→ **Task goal**: Leaving out every image, restate all the records word for word.

→ **Dataset**:
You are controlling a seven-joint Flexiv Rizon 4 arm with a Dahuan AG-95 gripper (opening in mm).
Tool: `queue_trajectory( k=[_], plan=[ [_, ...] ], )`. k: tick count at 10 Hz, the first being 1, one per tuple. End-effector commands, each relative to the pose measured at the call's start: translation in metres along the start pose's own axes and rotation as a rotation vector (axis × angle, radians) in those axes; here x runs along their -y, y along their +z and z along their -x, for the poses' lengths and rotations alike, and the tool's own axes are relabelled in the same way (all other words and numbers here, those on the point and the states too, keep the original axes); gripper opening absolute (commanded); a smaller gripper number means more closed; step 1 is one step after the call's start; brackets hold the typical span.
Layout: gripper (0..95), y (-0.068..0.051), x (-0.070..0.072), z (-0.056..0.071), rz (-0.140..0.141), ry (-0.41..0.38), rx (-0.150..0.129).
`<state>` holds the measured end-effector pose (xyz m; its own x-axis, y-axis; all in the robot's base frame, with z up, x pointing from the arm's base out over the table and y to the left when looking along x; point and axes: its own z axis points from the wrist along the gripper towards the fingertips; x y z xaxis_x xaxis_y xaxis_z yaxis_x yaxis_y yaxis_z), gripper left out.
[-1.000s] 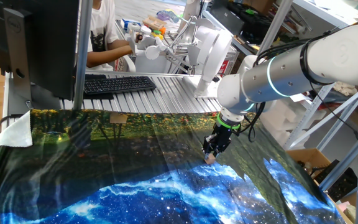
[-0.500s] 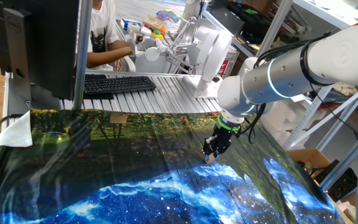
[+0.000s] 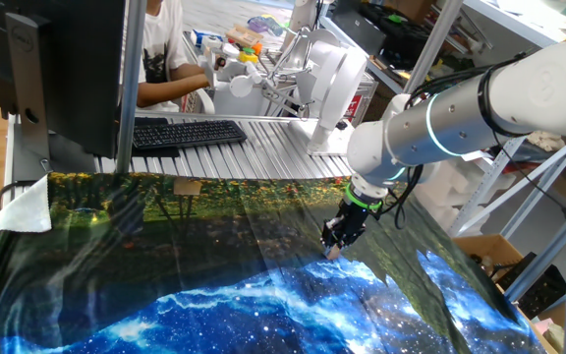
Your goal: Pick up the small block on the left and move it to the right
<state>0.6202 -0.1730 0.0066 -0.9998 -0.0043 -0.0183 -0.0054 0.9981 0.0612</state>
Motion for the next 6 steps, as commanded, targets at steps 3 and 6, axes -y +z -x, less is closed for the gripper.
queue_trajectory(
  k=[3, 6],
  plan=[
    [0.0, 0.001, 0.0, 0.001, -0.02, -0.007, 0.008],
    [0.0, -0.011, -0.002, 0.001, -0.021, -0.018, 0.003]
  ],
)
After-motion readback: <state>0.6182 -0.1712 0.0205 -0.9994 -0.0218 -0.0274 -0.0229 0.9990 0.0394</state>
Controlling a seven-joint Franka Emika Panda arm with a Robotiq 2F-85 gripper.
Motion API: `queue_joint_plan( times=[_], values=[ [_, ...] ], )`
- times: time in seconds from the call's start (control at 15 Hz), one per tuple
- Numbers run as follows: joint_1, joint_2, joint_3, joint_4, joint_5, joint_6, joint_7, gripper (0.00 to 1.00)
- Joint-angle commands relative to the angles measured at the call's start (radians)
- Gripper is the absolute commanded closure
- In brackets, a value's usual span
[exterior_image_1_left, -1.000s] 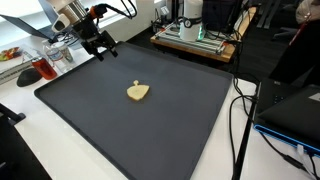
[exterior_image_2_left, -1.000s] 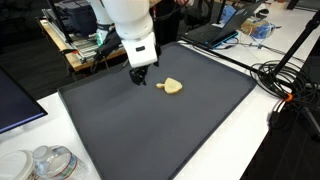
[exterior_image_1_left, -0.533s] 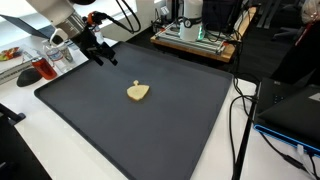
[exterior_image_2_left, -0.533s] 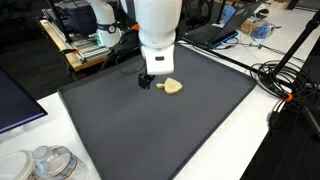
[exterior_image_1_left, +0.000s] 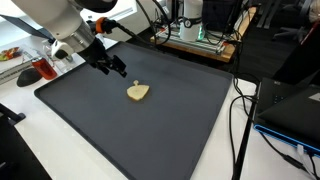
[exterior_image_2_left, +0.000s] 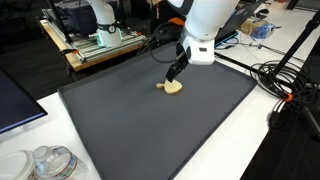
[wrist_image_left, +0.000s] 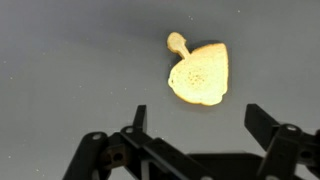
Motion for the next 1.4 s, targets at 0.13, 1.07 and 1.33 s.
queue_joint_plan(
  times=[0.13,1.07,1.33],
  values=[
    [0.091,0.067,-0.008,0.101,-0.070,-0.008,0.211,0.00],
    [0.188,-0.207,-0.004,-0.449,-0.132,0.482,0.419,0.00],
    [0.181,-0.297,-0.016,-0.655,-0.106,0.631,0.516,0.00]
  ],
)
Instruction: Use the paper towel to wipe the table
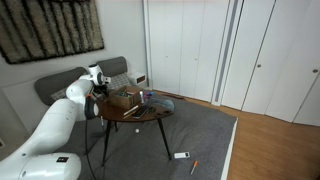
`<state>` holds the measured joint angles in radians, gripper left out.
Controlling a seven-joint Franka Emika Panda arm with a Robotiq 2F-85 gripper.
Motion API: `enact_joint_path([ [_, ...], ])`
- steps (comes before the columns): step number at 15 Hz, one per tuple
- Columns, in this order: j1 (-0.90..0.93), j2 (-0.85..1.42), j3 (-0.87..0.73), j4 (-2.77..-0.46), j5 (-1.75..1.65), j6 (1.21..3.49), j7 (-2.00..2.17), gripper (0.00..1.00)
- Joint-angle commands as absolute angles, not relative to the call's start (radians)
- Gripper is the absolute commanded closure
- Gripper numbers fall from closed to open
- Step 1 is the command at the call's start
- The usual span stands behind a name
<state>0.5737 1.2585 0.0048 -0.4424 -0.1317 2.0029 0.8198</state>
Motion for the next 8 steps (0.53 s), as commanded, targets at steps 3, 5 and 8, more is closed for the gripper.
enact_joint_path([
  [3, 0.586, 1.23, 0.068, -0.476, -0.043, 1.932, 0.694, 1.0],
  [5, 0.584, 1.205, 0.06, -0.493, -0.04, 1.827, 0.68, 1.0],
  [8, 0.575, 1.185, 0.028, -0.496, -0.055, 1.673, 0.71, 1.0],
])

→ **Worked solution**:
You are controlling a seven-joint Flexiv Rizon 4 arm with a Dahuan AG-95 gripper (opening in mm).
Tool: `queue_trajectory( k=[_], plan=[ [_, ...] ], )`. k: tick count at 10 Hz, the first being 1, one per tuple. End-effector commands, each relative to the pose measured at the call's start: translation in metres along the start pose's own axes and rotation as a rotation vector (axis × angle, radians) in those axes; here x runs along their -y, y along their +z and z along their -x, for the poses' lengths and rotations alike, and the tool's own axes are relabelled in the same way (all other words and numbers here, those on the point and the states too, keep the original axes); gripper opening absolute (commanded); a smaller gripper number means more closed; step 1 is one step after the call's start; brackets hold the typical span.
Layout: gripper (0..95), y (-0.068..0.051), x (-0.070..0.072), z (-0.056..0.071), rz (-0.140..0.141), ry (-0.41..0.38), rx (-0.150..0.129).
`<state>` holds the measured end-effector pose (xyz m; its own x-axis, y-axis; all in the robot's base frame, with z up, x pointing from the arm's base out over the table and y to the left when looking along x; point and axes: its own z axis points from the wrist along the gripper towards the fingertips; x y z xaxis_x xaxis_y xaxis_z yaxis_x yaxis_y yaxis_z), gripper left out.
[-1.000s] 
[-0.500s] 
[+0.000s] 
Your goal: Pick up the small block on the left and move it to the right
<state>0.6202 -0.1730 0.0066 -0.9998 -0.0043 -0.0183 -0.0054 0.9981 0.0612</state>
Motion for the next 6 steps, as commanded, targets at steps 3 and 6, axes -y +z -x, less is closed for the gripper.
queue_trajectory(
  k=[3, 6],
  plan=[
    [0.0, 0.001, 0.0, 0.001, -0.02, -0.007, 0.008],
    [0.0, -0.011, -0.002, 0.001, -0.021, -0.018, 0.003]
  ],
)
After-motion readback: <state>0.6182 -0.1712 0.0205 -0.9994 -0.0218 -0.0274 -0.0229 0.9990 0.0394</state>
Controlling a seven-joint Franka Emika Panda arm with a Robotiq 2F-85 gripper.
Motion API: `queue_joint_plan( times=[_], values=[ [_, ...] ], )`
- times: time in seconds from the call's start (control at 15 Hz), one per tuple
- Numbers run as follows: joint_1, joint_2, joint_3, joint_4, joint_5, joint_6, joint_7, gripper (0.00 to 1.00)
- Joint-angle commands relative to the angles measured at the call's start (radians)
- Gripper is the absolute commanded closure
- In brackets, a value's usual span
[exterior_image_1_left, -1.000s] 
[exterior_image_2_left, -1.000s] 
[exterior_image_1_left, -0.533s] 
[exterior_image_2_left, -0.533s] 
[exterior_image_1_left, +0.000s] 
[exterior_image_2_left, +0.000s] 
[wrist_image_left, +0.000s] 
Motion for the next 1.4 s, targets at 0.13, 1.07 and 1.33 s.
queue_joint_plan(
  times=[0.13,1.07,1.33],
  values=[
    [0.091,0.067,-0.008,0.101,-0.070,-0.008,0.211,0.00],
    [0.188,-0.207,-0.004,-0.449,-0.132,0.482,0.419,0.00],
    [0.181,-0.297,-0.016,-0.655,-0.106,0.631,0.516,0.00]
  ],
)
Instruction: Use the paper towel to wipe the table
`<state>` holds the measured joint angles in radians, gripper left out.
Controlling a seven-joint Franka Emika Panda arm with a Robotiq 2F-85 gripper.
Motion API: `enact_joint_path([ [_, ...], ])`
- steps (comes before the columns): step number at 15 Hz, one per tuple
- Columns, in this order: j1 (-0.90..0.93), j2 (-0.85..1.42), j3 (-0.87..0.73), j4 (-2.77..-0.46), j5 (-1.75..1.65), j6 (1.21..3.49), j7 (-2.00..2.17), gripper (0.00..1.00)
- Joint-angle commands as absolute angles, not relative to the call's start (radians)
- Gripper is the absolute commanded closure
- Gripper numbers fall from closed to open
- Step 1 is the command at the call's start
- The usual span stands behind a name
<state>0.5737 1.2585 0.0048 -0.4424 -0.1317 2.0029 0.8198</state>
Motion for the next 8 steps (0.53 s), as commanded, targets at steps 3, 5 and 8, more is closed for the gripper.
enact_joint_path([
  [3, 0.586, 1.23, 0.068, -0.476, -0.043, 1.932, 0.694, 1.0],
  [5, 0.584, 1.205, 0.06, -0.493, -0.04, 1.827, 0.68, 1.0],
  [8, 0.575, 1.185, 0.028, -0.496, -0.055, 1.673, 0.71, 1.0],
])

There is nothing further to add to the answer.